#### [WHAT YOU HAVE TO DO]
Scan the records for "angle". Report each line that includes it.

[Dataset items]
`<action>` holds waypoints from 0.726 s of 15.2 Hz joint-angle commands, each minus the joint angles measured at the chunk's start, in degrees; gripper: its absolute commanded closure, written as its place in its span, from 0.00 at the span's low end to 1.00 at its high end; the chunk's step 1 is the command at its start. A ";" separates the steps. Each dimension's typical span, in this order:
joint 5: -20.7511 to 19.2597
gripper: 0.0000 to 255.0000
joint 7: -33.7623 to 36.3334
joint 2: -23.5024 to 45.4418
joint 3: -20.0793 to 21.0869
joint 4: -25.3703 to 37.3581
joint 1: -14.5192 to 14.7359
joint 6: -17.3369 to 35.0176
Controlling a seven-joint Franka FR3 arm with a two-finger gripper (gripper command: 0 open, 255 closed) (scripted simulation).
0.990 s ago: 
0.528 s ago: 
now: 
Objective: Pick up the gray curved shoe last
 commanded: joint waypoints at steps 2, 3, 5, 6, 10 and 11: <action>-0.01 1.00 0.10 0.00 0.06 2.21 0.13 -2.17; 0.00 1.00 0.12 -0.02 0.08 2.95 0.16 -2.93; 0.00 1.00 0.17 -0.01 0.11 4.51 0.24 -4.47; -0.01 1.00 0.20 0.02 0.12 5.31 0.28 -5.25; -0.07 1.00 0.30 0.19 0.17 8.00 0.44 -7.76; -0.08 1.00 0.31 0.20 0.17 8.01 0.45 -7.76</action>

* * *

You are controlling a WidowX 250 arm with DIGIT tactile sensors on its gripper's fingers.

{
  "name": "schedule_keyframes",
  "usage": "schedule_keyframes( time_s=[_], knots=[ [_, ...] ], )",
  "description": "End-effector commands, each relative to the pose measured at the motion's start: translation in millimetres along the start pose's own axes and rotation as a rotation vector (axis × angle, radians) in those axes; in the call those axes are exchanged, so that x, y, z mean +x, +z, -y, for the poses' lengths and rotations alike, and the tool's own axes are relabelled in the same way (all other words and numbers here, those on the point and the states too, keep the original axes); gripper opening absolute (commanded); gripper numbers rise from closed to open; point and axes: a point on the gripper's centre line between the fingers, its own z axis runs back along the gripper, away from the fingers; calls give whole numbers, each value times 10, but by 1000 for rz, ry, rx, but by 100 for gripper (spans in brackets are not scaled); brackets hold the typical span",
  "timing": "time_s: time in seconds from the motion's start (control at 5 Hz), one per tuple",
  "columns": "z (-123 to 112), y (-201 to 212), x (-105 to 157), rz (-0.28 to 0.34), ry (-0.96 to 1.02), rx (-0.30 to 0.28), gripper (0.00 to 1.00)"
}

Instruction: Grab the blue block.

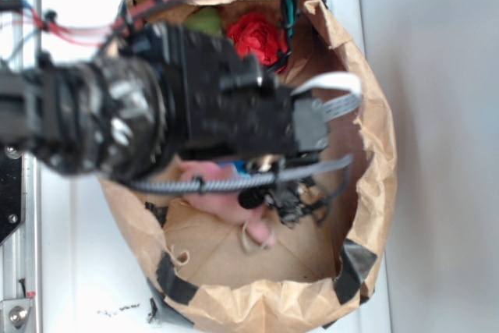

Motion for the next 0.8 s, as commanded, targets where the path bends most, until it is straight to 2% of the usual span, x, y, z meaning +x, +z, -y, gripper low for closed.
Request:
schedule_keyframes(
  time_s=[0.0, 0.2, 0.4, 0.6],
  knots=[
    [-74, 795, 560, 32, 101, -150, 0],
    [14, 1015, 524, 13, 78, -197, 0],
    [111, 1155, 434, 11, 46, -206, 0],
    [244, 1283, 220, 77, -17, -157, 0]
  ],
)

#### [ANSWER AREA]
`<action>` holds waypoints from 0.726 s of 15.2 Hz joint-angle commands, each minus the joint angles measured at the chunk's start, in degrees; gripper: its absolute commanded closure, written as its place in its span, from 0.00 at the span's low end to 1.00 at its high end; the chunk's step 1 is the command at its start. A ";" separates the steps. Each dimension's typical span, in this order:
  "description": "End-effector commands, each relative to the pose measured at the motion's start: translation in millimetres along the start pose's own axes and rotation as a rotation vector (axis × angle, radians) in those axes; in the call those axes are exchanged, so that x, y, z mean +x, +z, -y, for the poses' lengths and rotations alike, and the tool's own axes are relabelled in the same way (all other words and numbers here, those on the point and the states too, keep the original axes); gripper opening absolute (commanded); gripper numbers rise from closed to open; point and axes: a point on the gripper's centre line between the fingers, its own z axis runs back along the gripper, away from the fingers; calls give whole numbers, each value times 10, but by 1000 for rz, ry, rx, but by 100 for gripper (spans in brackets are not scaled); brackets hold the typical span",

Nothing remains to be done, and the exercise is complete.